Bref, l’auto-école avait anticipé. Tout comme Caciano Afonso, un des trois buralistes de la rue Fondaudège :

« Quand j’ai repris l’affaire il y a trois ans, je savais qu’il allait y avoir le tram. Mais je l’ai fait parce que je suis du côté droit, où il y aura encore des places de stationnement. Et ce sera un plus pour la rue : jusqu’ici, la circulation ne se fait que dans un sens. Le tramway va amener les gens qui se dirigent aussi vers le centre de Bordeaux. En tous cas, j’ai fait ce pari là, en prenant quelque précautions, notamment celle de ne pas me verser de salaire au début. Cela amortit la perte de chiffre d’affaires, de l’ordre de 20%, lorsque pendant 2 mois les travaux étaient devant chez moi. »

Installé rue Fondaudège après 2011, donc en toute connaissance de cause sur le lancement des travaux, Caciano Afonso ne peut prétendre à une indemnisation de la métropole. Michel Vayssière, patron du restaurant Ambre et Michel, qui a ouvert il y a 3 ans sur la place Marie Brizard, non plus. Mais cela ne le chagrine pas outre mesure.

« J’ai perdu de la clientèle à cause des travaux, du bruit et de la poussière que ça peut générer, même si les ouvriers font attention de ne pas travailler entre midi et deux. Mais cette perte a été compensée par les ouvriers, qui viennent déjeuner ici. J’en avais tenu compte quand j’ai racheté l’affaire, et ça a marché. Je n’ai pas une clientèle de passage, mais cela pourrait changer un peu à l’avenir : j’aurai une station de tramway devant la porte, les gens pourront venir boire un coup s’il fait chaud, ou commander une pizza avant de rentrer chez eux. »

« Que du bien pour la rue »

D’autres commerçants attendent avec impatience l’arrivée du tram, prévue en 2019, et pas seulement parce qu’elle sera synonyme de fin du chantier.

« Cela ne fera que du bien à la rue, qui faisait sale, où les voitures roulaient trop vite, où c’est compliqué pour les piétons de traverser, estime Maria Pais, gérante d’un pressing. Quel effet cela aura sur le commerce, je ne sais pas trop. Pour l’instant, je n’ai pas vu de conséquence des travaux sur mon activité, mais si le chiffre risque de chuter quand on en viendra à la pose des rails. »

Les anti-trams sont ils partis en vacances, à la retraite ou se font-ils discrets ? Toujours est-il que parmi les personnes que nous avons interrogées, seul Cyril, le buraliste, est sceptique sur les effets de la ligne D :

« Ce sera un corridor. On a la chance d’être devant un arrêt, mais les autres commerces situés entre les stations ne tiendront pas le choc. Il n’y en aura que deux dans la rue (places Marie Brizard et Charles Gruet), moins que d’arrêts de bus. »

Hache de guerre

Coiffeuse et présidente de l’association des commerçants Fondaudègement Vôtre (31 adhérents pour 80 commerces dans la rue), Anne Caline juge toutefois que le débat sur l’intérêt du tram est « définitivement clos » depuis le rejet en mars dernier par le Conseil d’Etat des derniers pourvois contre le projet.

Et la hache de guerre enterrée : alors qu’on lui avait cassé sa vitrine il y a quelques années, peut-être du fait de ses positions pro-tramway, et que quelques opposants continuaient à se manifester à chaque réunion de l’association, Anne qu’il faut désormais être « positifs ».

« La rue était en train de mourir, c’était une autoroute entre les quais et les boulevards. Pensons aux gosses qui sortent des nombreux établissements scolaires du quartier et s’agglutinent sur les trottoirs pour attendre le bus.
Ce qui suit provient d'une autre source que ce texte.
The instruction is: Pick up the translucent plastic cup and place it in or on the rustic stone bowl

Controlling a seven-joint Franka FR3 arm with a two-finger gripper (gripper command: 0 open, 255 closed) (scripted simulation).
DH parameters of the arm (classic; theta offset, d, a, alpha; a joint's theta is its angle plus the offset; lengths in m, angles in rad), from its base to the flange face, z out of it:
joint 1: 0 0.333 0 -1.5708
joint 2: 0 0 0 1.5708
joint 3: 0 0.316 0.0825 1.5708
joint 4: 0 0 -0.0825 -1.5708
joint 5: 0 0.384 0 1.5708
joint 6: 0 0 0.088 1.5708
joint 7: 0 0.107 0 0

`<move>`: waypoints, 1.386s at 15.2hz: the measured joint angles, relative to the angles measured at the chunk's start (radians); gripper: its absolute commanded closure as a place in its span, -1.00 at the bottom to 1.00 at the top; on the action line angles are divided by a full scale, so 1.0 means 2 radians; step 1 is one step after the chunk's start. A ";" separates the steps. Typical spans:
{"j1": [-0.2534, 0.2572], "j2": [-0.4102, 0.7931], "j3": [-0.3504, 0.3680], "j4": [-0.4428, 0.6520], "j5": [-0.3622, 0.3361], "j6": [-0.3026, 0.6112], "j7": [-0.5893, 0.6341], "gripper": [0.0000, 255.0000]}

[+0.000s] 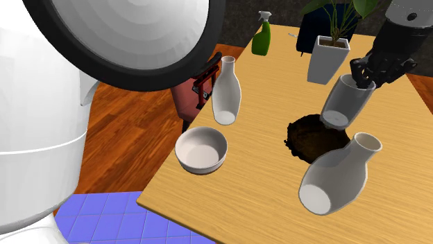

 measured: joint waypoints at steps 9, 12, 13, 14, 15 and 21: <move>0.010 -0.001 0.001 -0.042 0.001 0.039 -0.004 1.00; 0.010 -0.002 0.001 -0.043 0.001 0.039 -0.004 -1.00; 0.010 -0.002 0.001 -0.043 0.001 0.039 -0.004 -1.00; 0.010 -0.002 0.001 -0.043 0.001 0.039 -0.004 -1.00; 0.010 -0.002 0.001 -0.043 0.001 0.039 -0.004 -1.00; 0.001 0.000 0.000 -0.002 0.000 0.003 0.000 -1.00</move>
Et rappelons nous que nous avons un sacré potentiel de clientèle, de par la beauté du site, avec le Jardin public, le palais Gallien, ses vieilles pierres. D’ailleurs, il y a de belles opérations immobilières qui se réalisent, comme la transformation de l’usine Marie Brizard. »

Pour attirer les Bordelais dans une rue où de nouvelles boutiques se sont ouvertes ces dernières années, Fondaudègement Vôtre organise le 11 septembre prochain un deuxième dimanche d’ouverture des magasins, avec des animations (goûter dansant, DJ, cours de salsa…). Histoire de prendre le bon wagon avant même l’arrivée du tram.